> _Assigned task_:
Write back, word for word, the lines from the one containing "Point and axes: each" to the end of the listing below. Include nothing else, and no pictures.

> _Data provided_:
____
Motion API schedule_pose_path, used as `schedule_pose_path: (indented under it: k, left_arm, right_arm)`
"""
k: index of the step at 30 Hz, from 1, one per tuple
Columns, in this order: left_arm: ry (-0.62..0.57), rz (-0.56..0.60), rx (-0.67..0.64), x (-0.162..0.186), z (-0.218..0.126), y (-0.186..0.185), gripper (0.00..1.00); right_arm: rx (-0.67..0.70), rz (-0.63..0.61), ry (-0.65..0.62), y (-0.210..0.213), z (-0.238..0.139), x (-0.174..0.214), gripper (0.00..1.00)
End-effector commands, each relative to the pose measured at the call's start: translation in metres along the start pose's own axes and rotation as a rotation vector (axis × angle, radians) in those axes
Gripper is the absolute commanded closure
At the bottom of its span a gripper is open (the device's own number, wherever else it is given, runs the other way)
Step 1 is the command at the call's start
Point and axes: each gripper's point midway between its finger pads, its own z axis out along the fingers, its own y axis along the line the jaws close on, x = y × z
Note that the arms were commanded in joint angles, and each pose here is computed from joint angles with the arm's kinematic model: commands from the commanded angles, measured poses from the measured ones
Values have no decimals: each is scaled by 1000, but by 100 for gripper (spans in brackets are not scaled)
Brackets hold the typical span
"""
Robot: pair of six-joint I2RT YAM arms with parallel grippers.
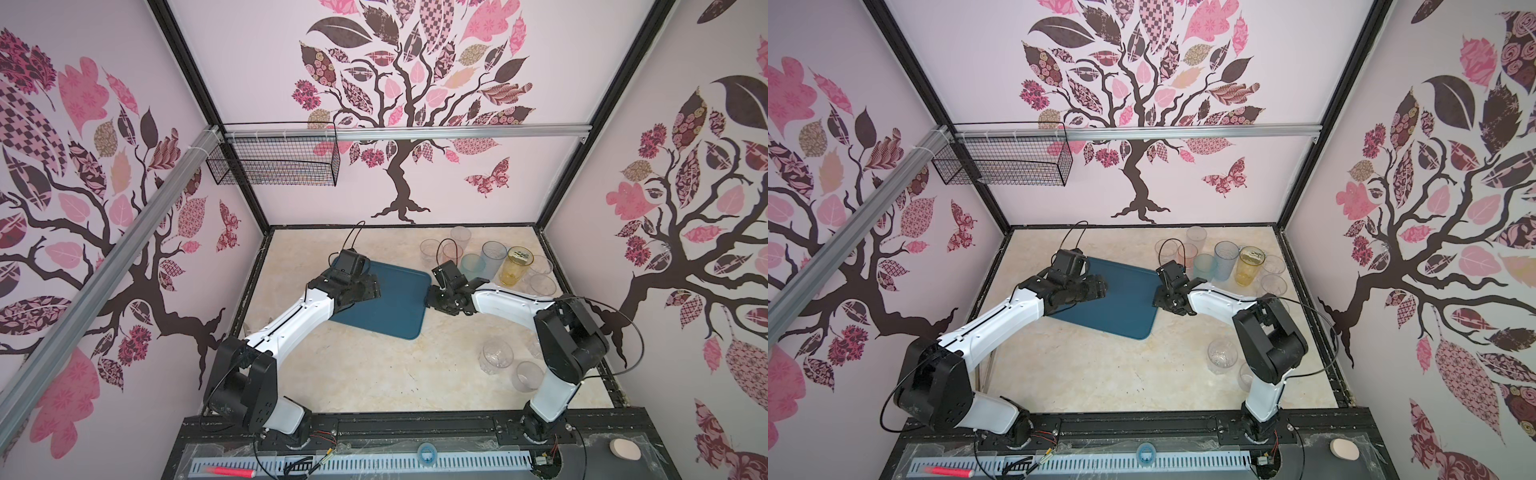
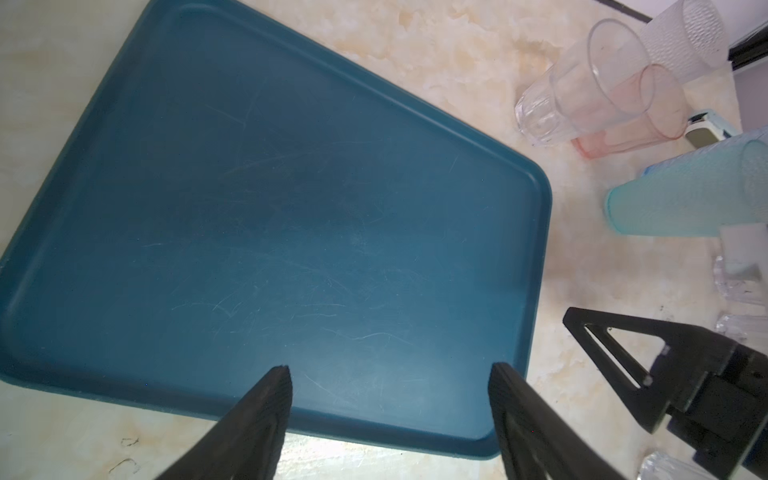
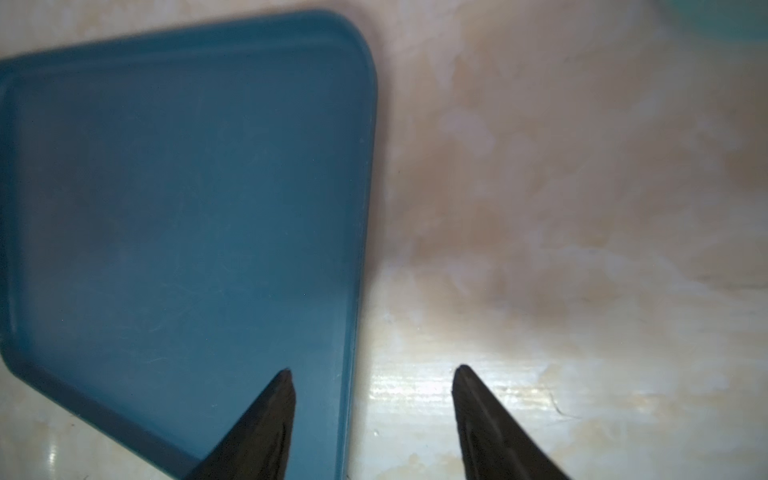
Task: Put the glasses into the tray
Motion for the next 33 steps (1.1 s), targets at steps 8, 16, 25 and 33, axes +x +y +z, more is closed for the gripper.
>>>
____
> _Answer for the task_:
Point and axes: each gripper's point midway between its finger pads, its own z axis out along the fingers, its own y axis along the line the jaws close on, x = y × z
Note that the arms were commanded in joint angles, and each pose here is computed from joint angles with the arm's kinematic model: commands from the commanded angles, measured poses from the measured ones
Values have no decimals: each is scaled by 1000, but by 100 for gripper (spans in brackets are not scaled)
Brackets hold the typical span
"""
Robot: pair of six-joint I2RT YAM arms with parallel grippers.
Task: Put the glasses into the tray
Motion for the next 33 steps (1.1 s), targets at steps 8, 16, 25 and 33, axes +x +y +z, more is closed for the gripper.
>>>

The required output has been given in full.